In criminal matters, Ralf Wohlleben is accused of aiding and abetting the six NSU killings by "procuring a 'firearm and ammunition' to the 'NSU' in 2001 or 2002, the 'courier' on his behalf as 'NSU' members brought ". According to the Federal Prosecutor's Office, "he is said to have known about the terrorist crimes because of his persistent connection to the group living under false identity".

Wohlleben was the only alleged NSU helper who was consistently remanded during the NSU trial. The detention conditions of Wohlleben, who was remanded in Tonna, Thuringia, were tightened in early September 2012. He was said to have bypassed the post office control in prison, trying to influence witnesses and co-accused persons as well as trying to escape. Concretely, Wohlleben should have tried to contact the neo-Nazi scene, which was apparently partly successful. In October 2012 he was transferred from Thuringia to Munich.

One year after the Nazi terror series became known, the Federal Prosecutor's Office filed an indictment on 8 November 2012 against Ralf Wohlleben for aiding and abetting the murder in six cases.

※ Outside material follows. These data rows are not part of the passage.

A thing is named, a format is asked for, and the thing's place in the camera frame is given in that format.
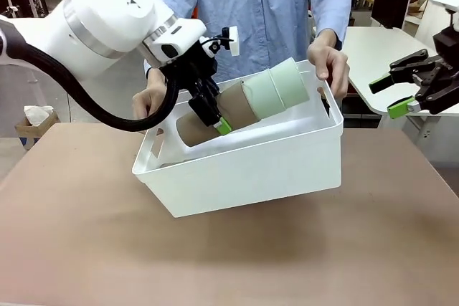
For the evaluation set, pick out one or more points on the person's right hand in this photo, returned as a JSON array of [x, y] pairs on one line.
[[148, 103]]

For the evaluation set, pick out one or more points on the pale green plastic cup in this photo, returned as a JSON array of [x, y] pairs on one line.
[[261, 94], [290, 84]]

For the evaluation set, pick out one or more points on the person in blue shirt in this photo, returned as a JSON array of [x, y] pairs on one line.
[[251, 15]]

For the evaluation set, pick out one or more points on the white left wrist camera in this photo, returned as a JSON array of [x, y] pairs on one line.
[[234, 41]]

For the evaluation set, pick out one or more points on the white crumpled paper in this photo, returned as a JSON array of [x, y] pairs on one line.
[[37, 113]]

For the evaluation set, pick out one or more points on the person's left forearm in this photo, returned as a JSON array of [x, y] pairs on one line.
[[328, 35]]

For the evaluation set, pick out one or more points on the white rounded table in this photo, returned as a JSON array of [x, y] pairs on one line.
[[376, 51]]

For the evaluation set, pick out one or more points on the small cardboard box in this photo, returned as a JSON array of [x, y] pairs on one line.
[[34, 130]]

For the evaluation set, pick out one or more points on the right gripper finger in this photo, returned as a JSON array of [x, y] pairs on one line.
[[405, 67], [401, 109]]

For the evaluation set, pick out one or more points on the person's left hand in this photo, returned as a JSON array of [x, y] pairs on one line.
[[331, 60]]

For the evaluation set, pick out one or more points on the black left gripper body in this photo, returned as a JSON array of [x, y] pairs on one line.
[[195, 69]]

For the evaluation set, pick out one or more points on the white plastic basket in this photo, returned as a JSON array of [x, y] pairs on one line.
[[251, 177]]

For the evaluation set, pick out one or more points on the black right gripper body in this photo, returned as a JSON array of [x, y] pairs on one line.
[[446, 80]]

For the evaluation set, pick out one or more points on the beige plastic cup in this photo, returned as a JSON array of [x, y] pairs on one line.
[[236, 105], [193, 130]]

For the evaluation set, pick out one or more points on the person's right forearm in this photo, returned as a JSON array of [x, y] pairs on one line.
[[154, 78]]

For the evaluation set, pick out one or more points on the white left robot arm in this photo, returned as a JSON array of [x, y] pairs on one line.
[[100, 15]]

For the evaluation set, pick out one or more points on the black monitor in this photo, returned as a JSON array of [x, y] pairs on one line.
[[391, 1]]

Wohlleben is represented by lawyer Nicole Schneiders, who during her studies in Jena in the years 2000 and 2001, according to her own information, was a member of the NPD "for a short time", because she was of the opinion that "a defensive democracy does not need a party ban". While Wohlleben at that time was district chairman, Schneiders held the office of deputy district chairman and should also have had contacts with the free comradeship scene. In addition, Schneiders was active until its prohibition in the aid organization for national political prisoners and their relatives (HNG). The law firm Harsch and colleagues pronounced the termination to Schneiders in December 2011, due to "the enormous public pressure". Wohlleben is represented next to Schneiders by the Cottbus lawyer Olaf Klemke, a third mandatory lawyer rejected the Munich court.

From 6 May 2013 Wohlleben had to answer in court in the NSU trial. After it became known that the main defendant Beate Zschäpe wanted to get involved in the allegations in December 2015, Wohlleben's lawyers announced in November 2015 that this would also testify. In his testimony, he denied being involved in the procurement of the murder weapon and said he regretted any violent act. He concluded his statement with the words: "The relatives of the victims is my compassion."

On 11 July 2018, Ralf Wohlleben was sentenced to six years 'imprisonment for murder and sentenced to ten years' imprisonment. On 18 July 2018, Wohlleben was released from custody after six years and eight months. The court saw as well as the Federal Prosecutor's Office in view of the maximum still to be served detention period of three years and four months, no more risk of flight.

During Wohlleben's imprisonment, both the Neo-Nazi Internet portal Altermedia and André Kapke and the NPD politician Karsten Höhn participated in the campaign for freedom for "Wolle", where "Wolle" is the nickname of Wohlleben.